◆ **What the task asks**: The stretch wanted below opens at the line containing "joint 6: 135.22" and closes at the line containing "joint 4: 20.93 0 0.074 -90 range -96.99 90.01". Please return it exactly, with no other lines.

- - -

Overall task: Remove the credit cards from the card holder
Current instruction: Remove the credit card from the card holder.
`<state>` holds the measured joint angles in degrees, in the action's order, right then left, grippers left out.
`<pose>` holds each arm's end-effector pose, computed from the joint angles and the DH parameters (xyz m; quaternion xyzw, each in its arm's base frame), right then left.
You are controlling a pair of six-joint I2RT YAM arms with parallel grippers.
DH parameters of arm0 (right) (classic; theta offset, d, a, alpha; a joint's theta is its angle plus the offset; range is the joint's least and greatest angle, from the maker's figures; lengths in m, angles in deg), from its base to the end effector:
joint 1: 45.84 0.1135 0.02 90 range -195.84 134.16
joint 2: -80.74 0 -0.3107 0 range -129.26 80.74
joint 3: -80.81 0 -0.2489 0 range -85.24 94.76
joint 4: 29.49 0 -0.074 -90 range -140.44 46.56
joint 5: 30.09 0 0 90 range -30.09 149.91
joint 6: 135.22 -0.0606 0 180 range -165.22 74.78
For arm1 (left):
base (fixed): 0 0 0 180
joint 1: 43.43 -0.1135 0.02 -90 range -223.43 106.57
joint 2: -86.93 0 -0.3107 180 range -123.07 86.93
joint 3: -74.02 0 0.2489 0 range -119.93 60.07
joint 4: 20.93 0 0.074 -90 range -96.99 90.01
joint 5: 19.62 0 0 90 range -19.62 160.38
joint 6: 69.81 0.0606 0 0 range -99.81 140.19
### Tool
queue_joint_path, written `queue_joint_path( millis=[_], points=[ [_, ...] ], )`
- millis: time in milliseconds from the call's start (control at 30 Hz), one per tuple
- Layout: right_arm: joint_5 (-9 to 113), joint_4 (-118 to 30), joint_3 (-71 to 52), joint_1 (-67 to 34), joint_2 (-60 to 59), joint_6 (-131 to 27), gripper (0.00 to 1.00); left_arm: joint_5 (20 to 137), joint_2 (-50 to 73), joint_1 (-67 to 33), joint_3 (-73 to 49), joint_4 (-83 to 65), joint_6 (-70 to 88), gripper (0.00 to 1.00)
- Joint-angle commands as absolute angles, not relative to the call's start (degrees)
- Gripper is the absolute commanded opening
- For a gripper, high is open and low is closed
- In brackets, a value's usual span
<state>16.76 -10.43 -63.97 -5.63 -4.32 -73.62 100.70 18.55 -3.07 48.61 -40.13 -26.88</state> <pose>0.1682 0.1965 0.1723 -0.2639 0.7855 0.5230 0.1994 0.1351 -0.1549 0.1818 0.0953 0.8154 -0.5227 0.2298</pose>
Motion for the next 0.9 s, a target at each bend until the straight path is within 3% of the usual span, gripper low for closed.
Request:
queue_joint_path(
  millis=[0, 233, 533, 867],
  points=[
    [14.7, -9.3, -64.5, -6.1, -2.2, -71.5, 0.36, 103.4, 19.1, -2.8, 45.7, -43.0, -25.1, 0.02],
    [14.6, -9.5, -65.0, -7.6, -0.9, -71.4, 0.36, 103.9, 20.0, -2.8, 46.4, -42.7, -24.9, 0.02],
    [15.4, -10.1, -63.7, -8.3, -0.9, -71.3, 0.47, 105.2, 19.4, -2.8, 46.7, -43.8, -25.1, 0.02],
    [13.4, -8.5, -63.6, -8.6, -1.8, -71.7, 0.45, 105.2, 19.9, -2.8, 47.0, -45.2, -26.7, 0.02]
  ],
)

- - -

◆ **Task output**:
joint 6: 135.22 -0.0606 0 180 range -165.22 74.78
For arm1 (left):
base (fixed): 0 0 0 180
joint 1: 43.43 -0.1135 0.02 -90 range -223.43 106.57
joint 2: -86.93 0 -0.3107 180 range -123.07 86.93
joint 3: -74.02 0 0.2489 0 range -119.93 60.07
joint 4: 20.93 0 0.074 -90 range -96.99 90.01

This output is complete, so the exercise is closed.